Run this notebook: Open in Colab Open in Kaggle

Plot Digits Pipe¶

========================================================= Pipelining: chaining a PCA and a logistic regression¶

The PCA does an unsupervised dimensionality reduction, while the logistic regression does the prediction.

We use a GridSearchCV to set the dimensionality of the PCA

Imports for PCA-Logistic Regression Pipeline with GridSearchCV¶

Chaining StandardScaler, PCA, and LogisticRegression in a Pipeline creates a single tunable estimator: The scaler normalizes each of the 64 pixel features to zero mean and unit variance (important because PCA is sensitive to feature scale), PCA projects the data onto its top principal components, and logistic regression classifies in the reduced space. The GridSearchCV simultaneously searches over pca__n_components (5 to 60) and logistic__C (0.0001 to 10000), finding the combination that maximizes cross-validated accuracy.
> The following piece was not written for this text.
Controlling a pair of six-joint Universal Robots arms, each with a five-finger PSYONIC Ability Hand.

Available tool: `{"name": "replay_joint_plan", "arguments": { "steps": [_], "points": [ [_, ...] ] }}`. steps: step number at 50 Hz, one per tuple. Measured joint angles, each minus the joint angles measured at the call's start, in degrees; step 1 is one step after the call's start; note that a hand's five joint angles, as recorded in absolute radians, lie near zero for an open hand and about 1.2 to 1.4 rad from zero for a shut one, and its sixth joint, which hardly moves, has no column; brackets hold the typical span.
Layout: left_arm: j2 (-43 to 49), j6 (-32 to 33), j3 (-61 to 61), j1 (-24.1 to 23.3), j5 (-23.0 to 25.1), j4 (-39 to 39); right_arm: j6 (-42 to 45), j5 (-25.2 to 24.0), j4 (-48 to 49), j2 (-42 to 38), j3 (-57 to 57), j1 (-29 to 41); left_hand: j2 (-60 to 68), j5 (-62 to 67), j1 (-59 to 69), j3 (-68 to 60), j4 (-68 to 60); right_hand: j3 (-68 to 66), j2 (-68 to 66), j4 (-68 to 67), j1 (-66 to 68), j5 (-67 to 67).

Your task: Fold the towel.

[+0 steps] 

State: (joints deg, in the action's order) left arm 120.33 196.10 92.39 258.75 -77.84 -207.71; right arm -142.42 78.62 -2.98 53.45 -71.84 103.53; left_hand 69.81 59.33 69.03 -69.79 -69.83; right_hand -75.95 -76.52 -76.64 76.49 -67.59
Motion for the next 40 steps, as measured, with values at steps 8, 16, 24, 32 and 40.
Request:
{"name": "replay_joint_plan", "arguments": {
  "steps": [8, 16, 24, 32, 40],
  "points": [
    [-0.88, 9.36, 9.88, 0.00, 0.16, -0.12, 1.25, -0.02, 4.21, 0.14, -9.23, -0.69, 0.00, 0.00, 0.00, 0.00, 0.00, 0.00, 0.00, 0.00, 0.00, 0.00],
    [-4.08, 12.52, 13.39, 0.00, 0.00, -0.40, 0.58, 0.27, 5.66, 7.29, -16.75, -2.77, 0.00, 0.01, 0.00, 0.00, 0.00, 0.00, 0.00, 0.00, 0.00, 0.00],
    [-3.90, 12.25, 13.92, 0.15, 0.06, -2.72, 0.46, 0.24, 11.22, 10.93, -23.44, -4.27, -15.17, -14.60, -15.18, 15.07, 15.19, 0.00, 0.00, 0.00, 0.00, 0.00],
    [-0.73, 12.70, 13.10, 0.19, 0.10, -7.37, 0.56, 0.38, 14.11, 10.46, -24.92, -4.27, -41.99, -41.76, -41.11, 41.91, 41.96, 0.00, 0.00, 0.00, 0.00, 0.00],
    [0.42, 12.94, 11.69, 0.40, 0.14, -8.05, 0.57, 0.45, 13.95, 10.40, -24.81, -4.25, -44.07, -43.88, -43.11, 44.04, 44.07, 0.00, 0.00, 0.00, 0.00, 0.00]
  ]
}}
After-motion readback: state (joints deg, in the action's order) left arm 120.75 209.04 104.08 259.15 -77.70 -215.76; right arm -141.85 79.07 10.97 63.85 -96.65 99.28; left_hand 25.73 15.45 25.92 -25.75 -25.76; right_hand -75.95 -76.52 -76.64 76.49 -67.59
The double-underscore syntax (pca__n_components) lets GridSearchCV reach into named pipeline steps to set their parameters.

The PCA explained variance spectrum guides the choice of dimensionality: Plotting pca.explained_variance_ratio_ against component index shows how much information each additional component captures. A sharp “elbow” indicates that most variance is concentrated in the first few components, while a gradual decline suggests the data has many relevant dimensions. The best n_components found by GridSearchCV is overlaid on this plot as a vertical line, showing where the cross-validated accuracy peaks relative to the variance spectrum. Using polars.LazyFrame for results processing demonstrates sklearn’s compatibility with modern DataFrame libraries beyond pandas, filtering the CV results to find the best classifier score at each component count.
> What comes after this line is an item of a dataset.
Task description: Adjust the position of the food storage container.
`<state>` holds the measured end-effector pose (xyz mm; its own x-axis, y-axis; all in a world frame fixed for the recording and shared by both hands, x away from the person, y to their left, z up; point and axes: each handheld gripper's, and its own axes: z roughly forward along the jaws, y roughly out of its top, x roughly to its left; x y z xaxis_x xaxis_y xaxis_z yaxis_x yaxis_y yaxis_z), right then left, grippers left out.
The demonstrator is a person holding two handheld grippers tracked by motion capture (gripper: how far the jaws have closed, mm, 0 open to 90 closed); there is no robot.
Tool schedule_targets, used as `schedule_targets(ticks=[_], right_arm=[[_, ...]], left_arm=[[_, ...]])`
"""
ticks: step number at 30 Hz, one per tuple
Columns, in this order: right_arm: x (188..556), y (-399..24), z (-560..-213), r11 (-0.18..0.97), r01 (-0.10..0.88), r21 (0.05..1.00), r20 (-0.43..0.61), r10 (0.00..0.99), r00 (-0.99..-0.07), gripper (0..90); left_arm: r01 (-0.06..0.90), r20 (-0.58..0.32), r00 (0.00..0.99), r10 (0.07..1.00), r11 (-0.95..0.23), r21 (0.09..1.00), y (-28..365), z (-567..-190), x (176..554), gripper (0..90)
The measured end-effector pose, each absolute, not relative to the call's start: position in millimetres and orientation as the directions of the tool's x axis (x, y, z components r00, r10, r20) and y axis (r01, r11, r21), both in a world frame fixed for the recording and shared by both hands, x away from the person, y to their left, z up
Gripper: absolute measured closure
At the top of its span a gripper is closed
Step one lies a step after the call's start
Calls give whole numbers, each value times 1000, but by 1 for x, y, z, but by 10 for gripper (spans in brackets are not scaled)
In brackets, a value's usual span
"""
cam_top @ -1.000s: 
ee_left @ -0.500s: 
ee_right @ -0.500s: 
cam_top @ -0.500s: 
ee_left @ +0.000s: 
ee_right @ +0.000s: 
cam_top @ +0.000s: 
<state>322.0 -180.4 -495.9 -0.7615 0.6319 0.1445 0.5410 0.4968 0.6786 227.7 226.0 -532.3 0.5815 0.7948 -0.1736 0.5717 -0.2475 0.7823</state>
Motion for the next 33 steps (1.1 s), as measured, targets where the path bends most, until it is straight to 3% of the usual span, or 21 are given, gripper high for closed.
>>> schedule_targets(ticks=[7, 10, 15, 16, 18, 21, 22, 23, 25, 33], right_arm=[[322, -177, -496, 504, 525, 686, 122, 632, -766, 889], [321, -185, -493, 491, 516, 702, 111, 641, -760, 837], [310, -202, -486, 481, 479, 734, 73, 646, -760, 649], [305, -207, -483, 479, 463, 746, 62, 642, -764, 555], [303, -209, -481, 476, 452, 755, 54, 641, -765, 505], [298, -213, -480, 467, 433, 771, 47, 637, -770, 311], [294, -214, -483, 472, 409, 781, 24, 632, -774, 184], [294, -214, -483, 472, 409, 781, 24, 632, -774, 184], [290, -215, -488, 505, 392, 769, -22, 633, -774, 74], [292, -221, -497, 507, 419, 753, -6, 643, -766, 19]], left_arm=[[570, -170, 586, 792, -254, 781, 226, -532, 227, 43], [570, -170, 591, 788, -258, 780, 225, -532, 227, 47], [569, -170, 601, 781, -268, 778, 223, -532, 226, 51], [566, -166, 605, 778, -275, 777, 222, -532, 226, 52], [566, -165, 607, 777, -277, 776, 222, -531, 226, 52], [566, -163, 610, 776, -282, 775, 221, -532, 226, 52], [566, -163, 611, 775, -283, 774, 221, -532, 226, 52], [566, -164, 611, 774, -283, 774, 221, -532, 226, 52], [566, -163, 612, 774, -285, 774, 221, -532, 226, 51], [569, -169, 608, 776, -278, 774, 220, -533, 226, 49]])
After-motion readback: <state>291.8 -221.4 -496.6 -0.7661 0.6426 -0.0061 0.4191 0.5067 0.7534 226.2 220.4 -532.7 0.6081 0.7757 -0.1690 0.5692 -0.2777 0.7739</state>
# Authors: The scikit-learn developers
# SPDX-License-Identifier: BSD-3-Clause

import matplotlib.pyplot as plt
import numpy as np
import polars as pl

from sklearn import datasets
from sklearn.decomposition import PCA
from sklearn.linear_model import LogisticRegression
from sklearn.model_selection import GridSearchCV
from sklearn.pipeline import Pipeline
from sklearn.preprocessing import StandardScaler

# Define a pipeline to search for the best combination of PCA truncation
# and classifier regularization.
pca = PCA()
# Define a Standard Scaler to normalize inputs
scaler = StandardScaler()

# set the tolerance to a large value to make the example faster
logistic = LogisticRegression(max_iter=10000, tol=0.1)
pipe = Pipeline(steps=[("scaler", scaler), ("pca", pca), ("logistic", logistic)])

X_digits, y_digits = datasets.load_digits(return_X_y=True)
# Parameters of pipelines can be set using '__' separated parameter names:
param_grid = {
    "pca__n_components": [5, 15, 30, 45, 60],
    "logistic__C": np.logspace(-4, 4, 4),
}
search = GridSearchCV(pipe, param_grid, n_jobs=2)
search.fit(X_digits, y_digits)
print("Best parameter (CV score=%0.3f):" % search.best_score_)
print(search.best_params_)

# Plot the PCA spectrum
pca.fit(X_digits)

fig, (ax0, ax1) = plt.subplots(nrows=2, sharex=True, figsize=(6, 6))
ax0.plot(
    np.arange(1, pca.n_components_ + 1), pca.explained_variance_ratio_, "+", linewidth=2
)
ax0.set_ylabel("PCA explained variance ratio")

ax0.axvline(
    search.best_estimator_.named_steps["pca"].n_components,
    linestyle=":",
    label="n_components chosen",
)
ax0.legend(prop=dict(size=12))

# For each number of components, find the best classifier results
components_col = "param_pca__n_components"
is_max_test_score = pl.col("mean_test_score") == pl.col("mean_test_score").max()
best_clfs = (
    pl.LazyFrame(search.cv_results_)
    .filter(is_max_test_score.over(components_col))
    .unique(components_col)
    .sort(components_col)
    .collect()
)
ax1.errorbar(
    best_clfs[components_col],
    best_clfs["mean_test_score"],
    yerr=best_clfs["std_test_score"],
)
ax1.set_ylabel("Classification accuracy (val)")
ax1.set_xlabel("n_components")

plt.xlim(-1, 70)

plt.tight_layout()
plt.show()